What you need to do:
Below is a listing. Quote from it, exactly, the lines from the one containing "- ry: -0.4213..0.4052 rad" down to the one containing "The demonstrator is", both ends included, and nothing else.

Collected data:
◇ ◇ ◇
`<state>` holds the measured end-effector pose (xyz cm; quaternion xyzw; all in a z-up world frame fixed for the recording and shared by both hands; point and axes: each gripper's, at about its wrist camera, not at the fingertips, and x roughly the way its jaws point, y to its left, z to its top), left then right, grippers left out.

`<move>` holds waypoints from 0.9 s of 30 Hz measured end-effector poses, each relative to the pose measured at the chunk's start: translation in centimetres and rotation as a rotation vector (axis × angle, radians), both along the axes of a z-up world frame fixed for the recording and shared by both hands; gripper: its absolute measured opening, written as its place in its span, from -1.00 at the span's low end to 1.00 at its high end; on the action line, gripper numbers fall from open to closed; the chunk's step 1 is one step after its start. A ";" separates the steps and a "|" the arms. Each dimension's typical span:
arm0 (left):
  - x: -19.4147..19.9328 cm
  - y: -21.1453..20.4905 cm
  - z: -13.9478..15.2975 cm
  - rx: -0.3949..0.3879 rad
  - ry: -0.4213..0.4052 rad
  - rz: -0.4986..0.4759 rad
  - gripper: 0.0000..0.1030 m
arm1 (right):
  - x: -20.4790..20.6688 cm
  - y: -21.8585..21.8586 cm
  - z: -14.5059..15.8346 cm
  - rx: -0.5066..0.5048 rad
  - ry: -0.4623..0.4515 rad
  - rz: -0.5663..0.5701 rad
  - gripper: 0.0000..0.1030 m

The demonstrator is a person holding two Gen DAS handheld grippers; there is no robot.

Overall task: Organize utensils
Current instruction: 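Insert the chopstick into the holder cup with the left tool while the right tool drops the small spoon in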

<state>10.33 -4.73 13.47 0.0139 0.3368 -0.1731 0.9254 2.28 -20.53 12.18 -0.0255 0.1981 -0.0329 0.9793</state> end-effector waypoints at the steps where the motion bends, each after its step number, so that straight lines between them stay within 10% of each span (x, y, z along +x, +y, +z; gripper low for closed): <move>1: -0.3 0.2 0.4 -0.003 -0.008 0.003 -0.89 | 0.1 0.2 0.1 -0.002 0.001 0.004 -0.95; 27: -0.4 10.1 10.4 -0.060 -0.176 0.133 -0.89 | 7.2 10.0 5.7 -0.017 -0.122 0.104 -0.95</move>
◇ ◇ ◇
Written response:
  - ry: -0.4213..0.4052 rad
  - rz: -0.4986..0.4759 rad
  - gripper: 0.0000..0.1030 m
arm1 (right):
  - x: -20.4790..20.6688 cm
  - y: -21.8585..21.8586 cm
  - z: -14.5059..15.8346 cm
  - rx: -0.5066..0.5048 rad
  - ry: -0.4623..0.4515 rad
  - rz: -0.5663..0.5701 rad
  - gripper: 0.0000..0.1030 m

The demonstrator is a person holding two Gen DAS handheld grippers; there is no robot.

This exercise has been completed.